───── SUPPLIED RECORDS

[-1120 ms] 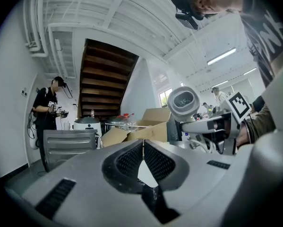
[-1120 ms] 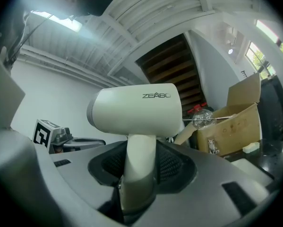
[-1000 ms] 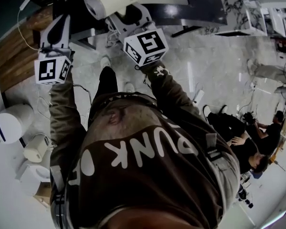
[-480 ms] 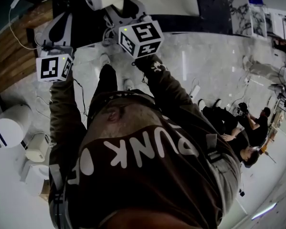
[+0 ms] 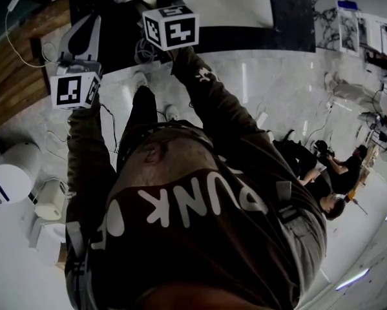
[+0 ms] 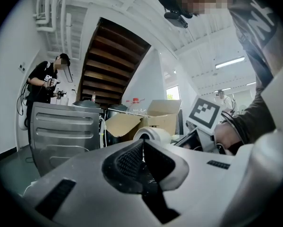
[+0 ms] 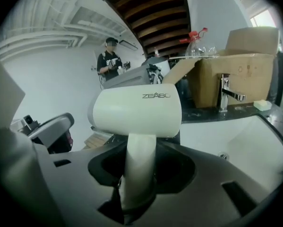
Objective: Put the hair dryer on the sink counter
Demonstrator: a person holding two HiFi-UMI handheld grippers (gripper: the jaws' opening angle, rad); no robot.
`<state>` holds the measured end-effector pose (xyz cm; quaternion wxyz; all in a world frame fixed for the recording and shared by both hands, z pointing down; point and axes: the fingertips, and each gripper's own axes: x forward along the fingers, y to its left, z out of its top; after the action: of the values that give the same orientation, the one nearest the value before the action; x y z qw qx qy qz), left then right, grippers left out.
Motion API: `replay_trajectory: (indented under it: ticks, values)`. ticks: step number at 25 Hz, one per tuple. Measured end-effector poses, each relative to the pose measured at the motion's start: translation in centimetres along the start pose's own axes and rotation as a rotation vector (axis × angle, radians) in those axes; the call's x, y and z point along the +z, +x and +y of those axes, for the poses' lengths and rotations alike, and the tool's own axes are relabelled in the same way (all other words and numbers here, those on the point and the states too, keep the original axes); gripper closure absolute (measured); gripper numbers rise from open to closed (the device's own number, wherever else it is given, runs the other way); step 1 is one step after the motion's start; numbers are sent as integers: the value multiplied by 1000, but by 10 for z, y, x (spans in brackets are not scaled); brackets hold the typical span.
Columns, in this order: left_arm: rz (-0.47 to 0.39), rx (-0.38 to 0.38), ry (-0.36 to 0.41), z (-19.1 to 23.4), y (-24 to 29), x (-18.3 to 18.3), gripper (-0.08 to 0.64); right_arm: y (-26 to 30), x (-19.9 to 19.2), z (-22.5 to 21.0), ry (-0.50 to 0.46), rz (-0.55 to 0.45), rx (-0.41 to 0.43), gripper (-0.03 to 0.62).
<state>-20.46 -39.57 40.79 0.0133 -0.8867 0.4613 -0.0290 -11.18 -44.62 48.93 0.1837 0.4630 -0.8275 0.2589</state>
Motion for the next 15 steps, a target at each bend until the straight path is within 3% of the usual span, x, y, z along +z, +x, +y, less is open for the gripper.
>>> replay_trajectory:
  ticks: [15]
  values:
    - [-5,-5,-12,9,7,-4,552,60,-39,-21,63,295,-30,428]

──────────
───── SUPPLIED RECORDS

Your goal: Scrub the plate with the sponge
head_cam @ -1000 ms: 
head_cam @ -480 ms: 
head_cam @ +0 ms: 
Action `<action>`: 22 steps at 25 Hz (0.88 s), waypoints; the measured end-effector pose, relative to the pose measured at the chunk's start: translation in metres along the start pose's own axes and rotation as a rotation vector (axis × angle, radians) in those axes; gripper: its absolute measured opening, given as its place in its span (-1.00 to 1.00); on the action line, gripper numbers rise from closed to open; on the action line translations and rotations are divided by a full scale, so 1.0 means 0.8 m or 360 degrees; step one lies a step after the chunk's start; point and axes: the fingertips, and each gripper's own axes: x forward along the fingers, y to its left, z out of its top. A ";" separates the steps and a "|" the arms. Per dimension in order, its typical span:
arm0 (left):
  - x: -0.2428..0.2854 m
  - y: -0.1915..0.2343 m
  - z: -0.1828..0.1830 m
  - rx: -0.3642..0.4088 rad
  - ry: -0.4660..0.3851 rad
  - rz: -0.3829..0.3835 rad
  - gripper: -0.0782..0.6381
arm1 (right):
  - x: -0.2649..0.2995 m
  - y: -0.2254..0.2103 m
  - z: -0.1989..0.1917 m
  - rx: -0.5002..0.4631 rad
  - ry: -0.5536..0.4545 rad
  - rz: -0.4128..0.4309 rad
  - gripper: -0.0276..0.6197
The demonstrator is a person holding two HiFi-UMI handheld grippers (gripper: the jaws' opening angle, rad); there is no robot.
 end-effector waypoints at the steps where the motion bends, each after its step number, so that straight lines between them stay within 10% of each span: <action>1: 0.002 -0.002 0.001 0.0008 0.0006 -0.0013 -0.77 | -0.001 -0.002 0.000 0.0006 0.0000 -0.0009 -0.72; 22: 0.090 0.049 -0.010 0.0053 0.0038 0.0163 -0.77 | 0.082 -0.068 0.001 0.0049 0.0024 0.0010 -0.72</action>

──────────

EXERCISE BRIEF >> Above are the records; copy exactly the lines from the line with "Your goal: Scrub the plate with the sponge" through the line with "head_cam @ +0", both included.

OUTPUT FOR THIS EXERCISE >>
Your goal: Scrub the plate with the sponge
head_cam @ -1000 ms: 
head_cam @ -480 ms: 
head_cam @ +0 ms: 

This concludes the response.